Dr. J.W. McLean

Past president: 1971-1972

Dr. J.W. McLean

The loss of a former, highly revered leader of the procession is cause for great sadness. John McLean, who died peacefully at home on 29 June 2009, led the profession as President of the BDA (1994/95) and as a great innovator in applied dental materials science in the UK.

John McLean’s name will be forever linked to ground-breaking developments in high strength dental ceramics and, in particular, to the introduction of glassionomer cements, not to forget his seminal work on the bonding of resins to remaining tooth tissues. John was a giant on whose shoulders many scaled to great heights, but to most he was an icon amongst fellow practitioners - a champion of excellence in clinical practice and professionalism, and an ambassador of research and innovation. For those who had the good fortune to work with, and get to know John, he was one of the great charismatic personalities in dentistry in recent times.

John began his exceptional career as a dental student at Guy’s Hospital, winning many prizes including the prestigious Newland Pedley prize and medal. While a house surgeon to Sir William Kelsey Fry, John was encouraged to develop an interest in research by Professor Martin Rushton, under whose guidance John published his first paper, reporting odontoblast aspiration in dentinal tubules. At around the same time, John was a Surgeon Lieutenant in the Royal Navy Volunteer Reserve, serving with his fellow Guy’s man Tony Naylor, later Professor of Preventive Dentistry at UMDS.

 Once established as a private practitioner in the West End of London, John McLean returned to Guy’s as a part-time demonstrator in conservative dentistry, prior to moving to the Eastman Dental Institute to pursue his interest in applied dental materials science. An MDS on the development of ceramic oxide reinforced dental porcelain preceded a DSc in 1978. This work underpinned a lifetime zeal for new knowledge and understanding in dental materials science; however, the quest was always for breakthroughs of immediate clinical and practical relevance.

Subsequent to being appointed Clinical Consultant to the Laboratory of the Government Chemist, John, together with Dr Alan Wilson, introduced glassionomer cements to dentistry. This development opened up many new exciting possibilities and established a new field of research and development in dental materials science. Arguably, it is this aspect of John’s work which has had the greatest impact. Such is the quality and significance of John’s two volume work entitled The science and art of dental ceramics that it will increasingly come to be viewed as a classic text in prosthodontics.

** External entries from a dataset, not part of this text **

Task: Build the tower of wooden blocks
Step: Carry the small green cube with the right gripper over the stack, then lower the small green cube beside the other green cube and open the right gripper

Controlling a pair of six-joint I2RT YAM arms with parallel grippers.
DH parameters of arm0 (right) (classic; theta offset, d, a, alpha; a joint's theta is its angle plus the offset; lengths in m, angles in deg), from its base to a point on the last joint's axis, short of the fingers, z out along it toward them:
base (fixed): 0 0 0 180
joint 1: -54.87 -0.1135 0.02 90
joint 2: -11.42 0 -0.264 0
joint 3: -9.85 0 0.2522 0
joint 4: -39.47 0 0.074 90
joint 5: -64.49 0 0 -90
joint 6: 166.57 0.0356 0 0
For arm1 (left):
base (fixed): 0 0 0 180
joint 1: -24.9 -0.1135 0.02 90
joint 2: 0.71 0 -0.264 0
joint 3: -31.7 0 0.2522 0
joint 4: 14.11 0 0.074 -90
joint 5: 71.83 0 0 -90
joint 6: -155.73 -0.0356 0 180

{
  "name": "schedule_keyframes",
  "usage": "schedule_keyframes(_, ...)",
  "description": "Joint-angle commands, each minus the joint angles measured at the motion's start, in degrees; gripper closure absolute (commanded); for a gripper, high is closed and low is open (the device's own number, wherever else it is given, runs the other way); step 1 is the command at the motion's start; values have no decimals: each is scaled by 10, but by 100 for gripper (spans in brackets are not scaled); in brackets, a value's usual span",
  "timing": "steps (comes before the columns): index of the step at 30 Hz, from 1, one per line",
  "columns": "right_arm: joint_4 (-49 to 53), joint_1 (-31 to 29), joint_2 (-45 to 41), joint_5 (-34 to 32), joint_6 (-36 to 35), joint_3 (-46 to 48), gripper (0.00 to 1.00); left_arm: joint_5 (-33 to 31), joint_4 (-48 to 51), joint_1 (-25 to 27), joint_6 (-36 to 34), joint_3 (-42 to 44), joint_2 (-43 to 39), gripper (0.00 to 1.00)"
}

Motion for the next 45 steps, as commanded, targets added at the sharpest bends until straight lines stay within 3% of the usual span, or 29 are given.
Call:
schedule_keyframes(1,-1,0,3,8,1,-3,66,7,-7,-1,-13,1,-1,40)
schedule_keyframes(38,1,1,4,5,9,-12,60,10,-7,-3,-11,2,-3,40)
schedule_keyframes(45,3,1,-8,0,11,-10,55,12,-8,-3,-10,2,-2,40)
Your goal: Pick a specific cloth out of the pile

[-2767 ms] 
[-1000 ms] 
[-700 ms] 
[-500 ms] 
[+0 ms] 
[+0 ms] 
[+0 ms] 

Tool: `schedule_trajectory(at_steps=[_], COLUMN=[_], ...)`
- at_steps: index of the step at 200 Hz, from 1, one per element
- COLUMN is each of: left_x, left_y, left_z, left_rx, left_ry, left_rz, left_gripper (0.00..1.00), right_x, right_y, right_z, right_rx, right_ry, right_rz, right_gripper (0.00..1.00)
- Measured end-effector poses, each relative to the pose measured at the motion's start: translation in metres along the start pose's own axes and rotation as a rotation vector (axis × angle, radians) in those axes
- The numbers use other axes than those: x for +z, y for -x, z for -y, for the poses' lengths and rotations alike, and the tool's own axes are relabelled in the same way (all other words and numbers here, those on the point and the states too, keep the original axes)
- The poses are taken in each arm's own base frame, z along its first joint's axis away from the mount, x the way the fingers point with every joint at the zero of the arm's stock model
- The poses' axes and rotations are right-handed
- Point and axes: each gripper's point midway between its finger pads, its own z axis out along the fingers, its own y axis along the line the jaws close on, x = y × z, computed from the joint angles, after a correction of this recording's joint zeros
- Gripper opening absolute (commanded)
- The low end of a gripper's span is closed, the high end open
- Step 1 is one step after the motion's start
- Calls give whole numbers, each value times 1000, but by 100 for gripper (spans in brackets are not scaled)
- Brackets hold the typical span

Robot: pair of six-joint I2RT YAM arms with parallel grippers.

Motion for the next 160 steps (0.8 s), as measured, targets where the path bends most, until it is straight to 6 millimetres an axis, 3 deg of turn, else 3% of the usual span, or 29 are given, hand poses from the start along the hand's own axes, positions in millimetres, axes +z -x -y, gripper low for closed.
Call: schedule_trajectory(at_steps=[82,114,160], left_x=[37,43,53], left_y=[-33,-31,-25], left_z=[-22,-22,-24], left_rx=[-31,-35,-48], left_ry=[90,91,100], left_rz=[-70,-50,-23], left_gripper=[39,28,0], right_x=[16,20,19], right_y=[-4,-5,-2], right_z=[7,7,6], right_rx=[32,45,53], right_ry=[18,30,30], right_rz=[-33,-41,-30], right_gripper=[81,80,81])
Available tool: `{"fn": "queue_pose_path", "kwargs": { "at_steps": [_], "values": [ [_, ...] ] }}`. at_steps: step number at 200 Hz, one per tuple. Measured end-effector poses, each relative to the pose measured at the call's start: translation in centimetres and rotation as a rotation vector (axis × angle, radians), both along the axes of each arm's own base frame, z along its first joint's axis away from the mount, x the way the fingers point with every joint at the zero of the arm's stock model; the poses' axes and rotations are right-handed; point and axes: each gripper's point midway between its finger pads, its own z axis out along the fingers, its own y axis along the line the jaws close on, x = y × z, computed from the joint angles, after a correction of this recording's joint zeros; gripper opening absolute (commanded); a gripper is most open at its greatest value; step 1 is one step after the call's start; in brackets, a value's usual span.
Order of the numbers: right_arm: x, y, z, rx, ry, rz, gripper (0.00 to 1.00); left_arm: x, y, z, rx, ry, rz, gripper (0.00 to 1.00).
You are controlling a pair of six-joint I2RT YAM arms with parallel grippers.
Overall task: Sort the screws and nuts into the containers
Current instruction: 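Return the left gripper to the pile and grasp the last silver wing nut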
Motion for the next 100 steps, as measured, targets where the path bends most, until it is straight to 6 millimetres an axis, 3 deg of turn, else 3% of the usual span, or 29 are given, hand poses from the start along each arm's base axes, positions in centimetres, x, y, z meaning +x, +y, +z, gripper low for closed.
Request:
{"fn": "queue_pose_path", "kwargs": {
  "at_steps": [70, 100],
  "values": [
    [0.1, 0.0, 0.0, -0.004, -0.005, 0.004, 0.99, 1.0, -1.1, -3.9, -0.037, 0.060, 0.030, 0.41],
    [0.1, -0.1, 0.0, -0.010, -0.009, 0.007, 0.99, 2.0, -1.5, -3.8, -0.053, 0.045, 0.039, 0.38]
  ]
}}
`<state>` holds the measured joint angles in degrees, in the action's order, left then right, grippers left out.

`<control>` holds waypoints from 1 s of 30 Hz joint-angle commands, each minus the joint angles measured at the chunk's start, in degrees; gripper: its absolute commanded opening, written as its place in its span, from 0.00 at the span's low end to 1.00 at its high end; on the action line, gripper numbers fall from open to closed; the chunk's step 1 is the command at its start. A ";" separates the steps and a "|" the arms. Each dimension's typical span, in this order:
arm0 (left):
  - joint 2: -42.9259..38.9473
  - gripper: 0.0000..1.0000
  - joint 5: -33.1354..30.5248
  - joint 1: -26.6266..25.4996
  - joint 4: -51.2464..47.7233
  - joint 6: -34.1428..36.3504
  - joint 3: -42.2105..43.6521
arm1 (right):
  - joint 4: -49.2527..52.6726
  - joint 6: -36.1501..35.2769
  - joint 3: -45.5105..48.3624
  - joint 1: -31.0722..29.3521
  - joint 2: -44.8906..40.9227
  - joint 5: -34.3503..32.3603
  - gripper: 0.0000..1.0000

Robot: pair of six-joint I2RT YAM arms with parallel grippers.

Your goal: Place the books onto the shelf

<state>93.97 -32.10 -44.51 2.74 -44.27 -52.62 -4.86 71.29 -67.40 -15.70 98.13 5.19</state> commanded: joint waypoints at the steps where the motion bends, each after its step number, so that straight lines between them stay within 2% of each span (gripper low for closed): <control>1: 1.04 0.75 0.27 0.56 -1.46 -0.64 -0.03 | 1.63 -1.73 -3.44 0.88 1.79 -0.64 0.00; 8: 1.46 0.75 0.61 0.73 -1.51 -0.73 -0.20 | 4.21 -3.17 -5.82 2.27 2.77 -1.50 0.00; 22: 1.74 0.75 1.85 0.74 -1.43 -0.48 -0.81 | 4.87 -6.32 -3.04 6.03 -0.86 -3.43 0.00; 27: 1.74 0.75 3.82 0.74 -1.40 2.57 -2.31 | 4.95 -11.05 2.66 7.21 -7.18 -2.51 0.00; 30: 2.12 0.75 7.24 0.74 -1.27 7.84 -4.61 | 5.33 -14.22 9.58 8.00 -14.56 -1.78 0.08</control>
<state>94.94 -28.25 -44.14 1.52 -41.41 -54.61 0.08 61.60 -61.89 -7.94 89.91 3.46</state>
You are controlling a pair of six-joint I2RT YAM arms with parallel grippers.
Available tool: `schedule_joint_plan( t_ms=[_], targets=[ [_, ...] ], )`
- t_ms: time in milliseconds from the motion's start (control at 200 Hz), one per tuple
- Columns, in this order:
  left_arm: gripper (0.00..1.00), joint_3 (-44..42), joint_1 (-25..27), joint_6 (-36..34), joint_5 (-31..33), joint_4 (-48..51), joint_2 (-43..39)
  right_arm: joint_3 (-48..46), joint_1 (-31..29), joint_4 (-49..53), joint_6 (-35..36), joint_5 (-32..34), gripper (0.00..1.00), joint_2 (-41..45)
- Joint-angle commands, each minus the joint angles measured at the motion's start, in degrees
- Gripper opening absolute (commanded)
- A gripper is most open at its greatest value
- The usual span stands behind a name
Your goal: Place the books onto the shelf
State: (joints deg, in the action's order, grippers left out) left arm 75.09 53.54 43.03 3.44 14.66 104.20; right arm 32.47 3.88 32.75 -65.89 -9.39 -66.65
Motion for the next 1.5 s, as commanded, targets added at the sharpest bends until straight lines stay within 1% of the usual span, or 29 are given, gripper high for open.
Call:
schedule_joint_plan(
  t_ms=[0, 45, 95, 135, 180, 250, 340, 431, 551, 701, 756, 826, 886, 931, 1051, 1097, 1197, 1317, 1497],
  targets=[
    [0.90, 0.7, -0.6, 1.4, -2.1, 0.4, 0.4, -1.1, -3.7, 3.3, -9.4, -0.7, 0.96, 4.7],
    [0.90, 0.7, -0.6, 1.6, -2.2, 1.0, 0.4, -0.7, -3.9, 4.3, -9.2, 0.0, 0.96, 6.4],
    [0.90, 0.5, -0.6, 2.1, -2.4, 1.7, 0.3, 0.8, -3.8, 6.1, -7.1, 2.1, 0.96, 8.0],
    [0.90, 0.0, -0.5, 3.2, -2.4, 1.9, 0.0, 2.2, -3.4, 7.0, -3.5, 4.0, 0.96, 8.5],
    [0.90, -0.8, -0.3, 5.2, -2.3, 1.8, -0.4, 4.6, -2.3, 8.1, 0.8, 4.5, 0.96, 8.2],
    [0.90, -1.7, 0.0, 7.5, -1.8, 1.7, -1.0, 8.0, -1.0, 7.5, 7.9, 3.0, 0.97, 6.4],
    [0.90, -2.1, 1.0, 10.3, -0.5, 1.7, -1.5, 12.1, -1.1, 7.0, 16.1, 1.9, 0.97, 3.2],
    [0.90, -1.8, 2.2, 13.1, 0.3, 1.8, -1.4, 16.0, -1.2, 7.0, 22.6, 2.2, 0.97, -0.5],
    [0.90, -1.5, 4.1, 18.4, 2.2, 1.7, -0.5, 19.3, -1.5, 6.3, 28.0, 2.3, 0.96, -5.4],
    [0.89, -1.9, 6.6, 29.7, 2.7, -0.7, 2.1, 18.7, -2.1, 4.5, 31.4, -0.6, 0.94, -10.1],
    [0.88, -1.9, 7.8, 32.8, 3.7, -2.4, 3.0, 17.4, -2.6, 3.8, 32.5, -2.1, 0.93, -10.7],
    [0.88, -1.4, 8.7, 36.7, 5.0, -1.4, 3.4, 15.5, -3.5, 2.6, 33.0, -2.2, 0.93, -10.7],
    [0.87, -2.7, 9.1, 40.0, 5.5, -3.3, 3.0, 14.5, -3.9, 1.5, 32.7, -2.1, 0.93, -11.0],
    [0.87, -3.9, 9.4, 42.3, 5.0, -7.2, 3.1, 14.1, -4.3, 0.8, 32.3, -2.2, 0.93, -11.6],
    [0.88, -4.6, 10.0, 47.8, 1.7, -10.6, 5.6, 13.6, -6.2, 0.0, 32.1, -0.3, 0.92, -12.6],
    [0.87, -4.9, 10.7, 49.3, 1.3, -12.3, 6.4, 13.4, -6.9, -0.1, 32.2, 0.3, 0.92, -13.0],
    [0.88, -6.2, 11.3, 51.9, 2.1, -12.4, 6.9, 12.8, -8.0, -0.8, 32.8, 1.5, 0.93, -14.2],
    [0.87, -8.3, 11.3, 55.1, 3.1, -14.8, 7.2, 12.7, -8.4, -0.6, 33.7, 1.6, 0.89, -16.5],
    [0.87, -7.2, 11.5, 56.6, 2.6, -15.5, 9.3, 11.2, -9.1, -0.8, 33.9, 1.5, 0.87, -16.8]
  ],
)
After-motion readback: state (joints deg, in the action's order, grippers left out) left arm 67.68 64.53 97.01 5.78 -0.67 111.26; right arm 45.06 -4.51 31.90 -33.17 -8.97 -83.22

In his presidential address to the BDA in 1994, John called for the injection of funds into research, postgraduate education and the dental manufacturing industry to realise enormous potential in the UK for innovation in dental materials science and related areas. Prophetically, he also talked of the weakening effect of amalgam techniques on tooth structure, the need to preserve tooth tissues and the benefits of using adhesive resins and minimally invasive procedures. His often-quoted remark that ‘there is no better filling material than natural tooth tissue’ should be emblazoned on the minds of generations of dentists to come. In his valedictory address, John was no less controversial, emphasising the plight of fellow practitioners caught in the so-called treadmill of drill and fill dentistry of the time.

John always had time to answer questions after his thought-provoking lectures and to encourage young colleagues to realise whatever opportunities dentistry held for them. This was always achieved with great charm and in John’s inimitable style.

It is of no surprise that John was the recipient of many honours and awards. Subsequent to having been appointed an OBE in 1978, he was the recipient of the John Tomes Prize for research, among many other awards. To his great pleasure only months before his death, the American Prosthodontic Society bestowed on him the Society’s coveted Golden Medallion.

John’s immense accomplishments did not detract from his family life, nor prevent him pursuing other diverse interests. Diana, his wife, who to John’s great sadness predeceased him in 1999, and his four daughters who survive him, were never far from John’s thoughts. Whenever time permitted, John tended his magnificent garden, played golf and indulged in his eclectic range of interests, including fi ne wines and gourmet food. 

John McLean was one of the great men of dentistry and the profession is much poorer for his loss. John can rest in peace in the knowledge that he made an important difference, served his beloved country, and upheld the highest standards in his chosen profession of dentistry.

Republished by kind permission of the BDJ.